Beate’nin ilk konferans deneyimi
Konferans katılımcılarından Beate, ilk defa bir konferansa katılıyor. Kadınların deneyimlerinden çok etkilendiğini belirten Beate şöyle devam etti: “Kızım beni bu etkinliğe katılmak için motive etti. Aslında bu konularla çok ilgilenmiyordum ancak kızım sayesinde bu alanda bilgi sahibi oldum. Burada olmak, bana çok şey kattı. Bu muhteşem kadınlardan çok etkilendim, notlar aldım. Kadınların mücadelesini iyice kavrayacak, belki de ileride birlikte örgütleneceğiz.”
Her kıtada kadın mücadelesi
“Başta bu kadar kadının bir araya geleceğini beklemiyordum fakat salonun kadınlarla dolu olduğunu görünce çok duygulandım” diyen Conny ise her kıtadan kadınların mücadelesine yer verilmesini değerli bulduğunu ifade etti. Conny, silahsız feminizm mücadelesi kapsamında bir atölye gerçekleştirdiklerini anlatarak şu bilgileri verdi: “Farklı yaş gruplarından yaklaşık 60 kadın bir araya geldik. Almanya'da silahsızlanmaya karşı pratikte ne yapılabileceği üzerine yoğun tartışmalar yürüttük.”
Barış, adalet ve hakikat
Kürt Sosyolog Dîlar Derik, konferansta kadınlara Kürdistan’daki durumu aktardıklarını söyleyerek Kürdistan’da kadınların hem savaşta hem de barışta nasıl örgütlendiklerini tartıştıklarını ifade etti. Mücadele şeklinin, özellikle kadınlar açısından son derece önemli olduğunu vurgulayan Derik, “Barış, adalet ve hakikat kavramlarını tartıştık. Ayrıca Rojava’daki örgütlenme biçimlerini ele alarak dünyanın mevcut durumunu değerlendirdik” diye ekledi.
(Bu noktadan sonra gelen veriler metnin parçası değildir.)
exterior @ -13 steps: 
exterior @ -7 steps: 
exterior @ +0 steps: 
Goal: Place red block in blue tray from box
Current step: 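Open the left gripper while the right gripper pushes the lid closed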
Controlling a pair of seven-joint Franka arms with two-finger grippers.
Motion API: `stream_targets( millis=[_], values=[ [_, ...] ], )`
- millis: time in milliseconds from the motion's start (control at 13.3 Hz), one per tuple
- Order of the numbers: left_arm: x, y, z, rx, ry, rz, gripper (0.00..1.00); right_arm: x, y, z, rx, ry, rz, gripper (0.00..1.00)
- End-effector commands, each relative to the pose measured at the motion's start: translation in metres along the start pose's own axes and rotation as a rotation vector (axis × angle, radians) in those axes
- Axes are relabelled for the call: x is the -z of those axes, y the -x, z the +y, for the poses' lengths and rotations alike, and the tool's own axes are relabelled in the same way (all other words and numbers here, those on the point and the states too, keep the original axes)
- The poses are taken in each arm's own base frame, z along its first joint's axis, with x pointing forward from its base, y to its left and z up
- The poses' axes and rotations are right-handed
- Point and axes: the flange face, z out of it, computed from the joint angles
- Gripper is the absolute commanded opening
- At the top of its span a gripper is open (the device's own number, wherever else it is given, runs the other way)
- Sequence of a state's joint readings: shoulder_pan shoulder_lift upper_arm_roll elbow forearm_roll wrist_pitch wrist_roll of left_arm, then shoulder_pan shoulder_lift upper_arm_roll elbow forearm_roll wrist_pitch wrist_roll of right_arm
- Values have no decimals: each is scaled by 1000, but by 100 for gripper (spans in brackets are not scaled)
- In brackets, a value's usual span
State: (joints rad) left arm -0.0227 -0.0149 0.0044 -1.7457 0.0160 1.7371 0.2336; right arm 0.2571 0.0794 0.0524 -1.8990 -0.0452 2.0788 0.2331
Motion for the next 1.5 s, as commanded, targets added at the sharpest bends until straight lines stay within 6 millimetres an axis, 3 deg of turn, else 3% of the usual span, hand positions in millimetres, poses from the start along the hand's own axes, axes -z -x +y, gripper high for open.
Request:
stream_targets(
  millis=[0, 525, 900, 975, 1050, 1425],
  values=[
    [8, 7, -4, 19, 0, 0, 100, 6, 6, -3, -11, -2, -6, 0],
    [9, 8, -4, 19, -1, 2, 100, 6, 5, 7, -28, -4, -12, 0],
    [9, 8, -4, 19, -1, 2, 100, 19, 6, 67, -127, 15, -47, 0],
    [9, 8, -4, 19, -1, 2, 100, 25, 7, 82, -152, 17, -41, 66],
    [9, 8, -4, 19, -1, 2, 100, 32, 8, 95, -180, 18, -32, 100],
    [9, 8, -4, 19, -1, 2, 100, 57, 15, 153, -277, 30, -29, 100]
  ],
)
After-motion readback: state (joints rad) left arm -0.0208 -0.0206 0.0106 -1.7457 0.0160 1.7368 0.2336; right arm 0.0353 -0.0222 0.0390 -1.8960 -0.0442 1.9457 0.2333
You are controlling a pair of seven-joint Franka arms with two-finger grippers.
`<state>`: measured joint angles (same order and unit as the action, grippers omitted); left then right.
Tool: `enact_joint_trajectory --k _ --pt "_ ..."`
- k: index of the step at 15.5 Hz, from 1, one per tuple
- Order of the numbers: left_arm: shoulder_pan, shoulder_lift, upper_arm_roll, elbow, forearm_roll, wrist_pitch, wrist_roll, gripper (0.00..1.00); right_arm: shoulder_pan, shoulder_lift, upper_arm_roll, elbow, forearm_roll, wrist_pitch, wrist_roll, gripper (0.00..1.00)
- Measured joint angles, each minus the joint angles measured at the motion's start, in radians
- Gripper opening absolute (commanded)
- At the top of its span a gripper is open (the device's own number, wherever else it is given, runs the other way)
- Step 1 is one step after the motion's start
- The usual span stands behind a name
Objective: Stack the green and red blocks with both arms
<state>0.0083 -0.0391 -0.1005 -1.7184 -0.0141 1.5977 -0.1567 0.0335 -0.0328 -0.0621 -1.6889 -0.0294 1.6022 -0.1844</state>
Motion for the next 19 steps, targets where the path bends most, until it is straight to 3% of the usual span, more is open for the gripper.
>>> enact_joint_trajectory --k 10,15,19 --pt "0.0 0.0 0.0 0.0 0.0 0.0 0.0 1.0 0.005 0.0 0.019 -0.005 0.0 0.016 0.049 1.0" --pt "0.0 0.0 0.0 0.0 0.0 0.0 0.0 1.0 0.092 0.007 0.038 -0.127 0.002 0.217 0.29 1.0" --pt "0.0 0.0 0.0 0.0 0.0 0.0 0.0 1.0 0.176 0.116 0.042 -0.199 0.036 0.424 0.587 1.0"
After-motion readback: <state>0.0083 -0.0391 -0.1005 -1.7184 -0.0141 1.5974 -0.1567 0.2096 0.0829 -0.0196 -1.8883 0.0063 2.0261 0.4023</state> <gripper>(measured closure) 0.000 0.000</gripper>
Genç kadınlar örgütleniyor
Esselia, Genç Kadın Komünü olarak Almanya'da örgütlendiklerini ve artan militarizasyona karşı bir araya geldiklerini belirtti. Militarizmin gençleri derinden etkilediğine dikkat çeken Esselia, konferansta bu anlamda da tartışma yürüttüklerini belirtti. Esselia, “Yapılan konuşmalar boyunca kadınların heyecan verici tartışmalar yapmaya ne kadar istekli olduklarını gözlemledim. Genç kadınların toplumsal sorunlara daha fazla duyarlı davranması ve bu konularda daha fazla söz sahibi olmasını arzuluyoruz” dedi.
Dünyayı değiştirmek için
“Dünyayı değiştirme ve onurlu bir barışı yaratma fikri beni derinden etkiliyor” diyen Talia, özellikle Belucistanlı kadınların konuşmalarından çok şey öğrendiğini söyleyerek bu konuda daha önce hiçbir bilgiye sahip olmadığını da ekledi. Alman toplumunda militarizasyonu engellemek ve insanların Alman silahlarıyla öldürülmesini durdurmak amacıyla silahsızlanma atölyesine katılmayı planladığını ve bu süreçte neler yapabileceklerini öğrenmeyi arzuladığını dile getirdi.
Örgütlenmeliyiz
Êzîdî bir kadın olarak konferansta yerini alan Neffel, patriyarkaya karşı dünya deneyimlerini görmenin ve nasıl mücadele edebileceklerini tartışmanın kendisi için önemli olduğuna dikkat çekti. DAİŞ’in 2014'teki soykırımının hafızalarda hala taze olduğunu belirten Neffel, bugün Türk devletinin desteğiyle DAİŞ’in yeniden saldırma tehlikesinin bulunduğunu vurguladı. Neffel, saldırılara karşı örgütlenmenin önemine değindi.
Buradayız ve savaşıyoruz
Belucistan özgürlük mücadelesini aktaran katılımcılardan Safia Manzoo, Belucistan'dan İslamabad'a binlerce insanın katılımıyla gerçekleşen Uzun Yürüyüş’ü anlattı. Medyada Belucistan'daki özgürlük savaşçıları hakkında yeterince bilgi verilmediğine dikkat çeken Manzoo, “Buradayız ve savaşıyoruz. Halkımız ve haklarımız için mücadele ediyoruz” diye konuştu. Bu tür konferansların, sorunlarını diğer kadınlarla paylaşabilmeleri açısından büyük bir öneme sahip olduğunu vurgulayan Manzoo, “Sorunlarımızı paylaşmak ve dayanışma içinde olmak, mücadelemizi güçlendiriyor” dedi.